By using telehealth, Settles’ project has the potential to go beyond a simple blood pressure check-up. It can lead to collaboration with a care provider, the development of a chronic care management plan, even monitoring and treatment for other health issues. In underserved neighborhoods, a program like this can have quite an impact on healthcare efficiency.

“I’m pursuing three things,” says Settles. “One, demonstrating how the effective use of telehealth in barbershops and hair salons can increase the number of customers screened and moved into treatment. Two, explore other telehealth solutions that can be implemented from barbershops and salons. And three, determine how I can leverage barbershops and salons as launch points for community broadband buildouts that in turn drives residential telehealth into surrounding neighborhoods.”
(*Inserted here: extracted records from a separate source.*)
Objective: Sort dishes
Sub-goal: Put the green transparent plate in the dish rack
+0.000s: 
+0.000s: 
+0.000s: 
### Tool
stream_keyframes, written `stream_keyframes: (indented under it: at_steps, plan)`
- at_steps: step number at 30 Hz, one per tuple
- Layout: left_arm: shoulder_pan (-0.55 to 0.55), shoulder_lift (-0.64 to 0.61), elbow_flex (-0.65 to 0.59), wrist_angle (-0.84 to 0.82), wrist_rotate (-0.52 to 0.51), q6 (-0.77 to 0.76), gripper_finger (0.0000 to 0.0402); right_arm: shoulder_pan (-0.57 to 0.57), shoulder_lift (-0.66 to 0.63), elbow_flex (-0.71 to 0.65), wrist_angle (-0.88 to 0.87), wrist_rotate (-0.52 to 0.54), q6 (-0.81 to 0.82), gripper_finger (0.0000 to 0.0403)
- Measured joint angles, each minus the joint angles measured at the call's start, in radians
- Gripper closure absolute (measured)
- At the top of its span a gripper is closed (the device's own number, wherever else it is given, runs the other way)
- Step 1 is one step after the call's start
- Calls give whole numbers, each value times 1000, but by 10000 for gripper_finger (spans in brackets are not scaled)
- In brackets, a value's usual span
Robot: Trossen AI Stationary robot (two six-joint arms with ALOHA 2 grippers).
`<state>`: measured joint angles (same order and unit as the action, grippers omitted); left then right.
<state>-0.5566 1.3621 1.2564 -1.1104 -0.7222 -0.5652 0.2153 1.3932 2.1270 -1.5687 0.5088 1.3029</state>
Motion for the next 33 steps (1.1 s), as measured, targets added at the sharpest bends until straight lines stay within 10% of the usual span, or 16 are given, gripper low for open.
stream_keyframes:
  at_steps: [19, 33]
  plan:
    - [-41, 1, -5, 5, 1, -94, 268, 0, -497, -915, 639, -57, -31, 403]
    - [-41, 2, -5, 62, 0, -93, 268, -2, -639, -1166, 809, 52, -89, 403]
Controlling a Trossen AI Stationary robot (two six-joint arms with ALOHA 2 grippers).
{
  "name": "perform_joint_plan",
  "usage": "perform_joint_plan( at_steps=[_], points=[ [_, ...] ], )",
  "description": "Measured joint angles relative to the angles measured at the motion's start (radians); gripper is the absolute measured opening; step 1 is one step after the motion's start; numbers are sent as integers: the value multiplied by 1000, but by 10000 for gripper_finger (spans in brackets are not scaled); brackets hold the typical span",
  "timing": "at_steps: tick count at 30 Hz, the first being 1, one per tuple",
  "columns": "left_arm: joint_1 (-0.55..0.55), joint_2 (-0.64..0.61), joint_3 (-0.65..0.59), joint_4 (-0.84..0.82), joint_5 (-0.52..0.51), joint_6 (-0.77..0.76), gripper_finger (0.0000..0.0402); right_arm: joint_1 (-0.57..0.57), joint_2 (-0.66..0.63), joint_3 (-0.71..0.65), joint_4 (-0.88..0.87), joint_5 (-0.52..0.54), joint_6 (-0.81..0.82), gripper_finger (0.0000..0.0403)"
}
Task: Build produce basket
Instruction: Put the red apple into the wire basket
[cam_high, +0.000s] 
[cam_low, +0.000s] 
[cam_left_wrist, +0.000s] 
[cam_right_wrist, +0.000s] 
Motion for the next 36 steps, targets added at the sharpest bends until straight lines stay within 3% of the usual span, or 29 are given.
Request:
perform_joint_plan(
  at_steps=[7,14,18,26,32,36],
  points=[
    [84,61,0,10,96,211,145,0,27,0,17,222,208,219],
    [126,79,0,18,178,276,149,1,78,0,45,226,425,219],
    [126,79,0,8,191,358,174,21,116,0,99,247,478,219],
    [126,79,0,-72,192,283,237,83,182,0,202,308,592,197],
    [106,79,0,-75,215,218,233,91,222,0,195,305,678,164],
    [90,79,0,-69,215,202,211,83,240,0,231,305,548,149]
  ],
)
Settles is still working out the details of this project, which involves Cleveland and barbershops in three other cities. He plans to expand the program to other cities.

“At least since 2005 there have been articles about relying on barbershops and hair salons in African-American communities to screen for hypertension, and several shops are pursuing the strategy using traditional blood pressure cuffs,” he says. “These pilots will probably be the first uses of telehealth for hypertension screening.”

“Everyone is very excited about the possibilities,” Settles adds. “They understand how much of a threat hypertension is and this program gives them an opportunity to affect change in their communities. Many hair dressers and barbers see their customers every other week or so, and shops and salons are tight communities. It’s noticeable when someone disappears and you find out later that the person is disabled by a stroke, or has died from a heart attack.”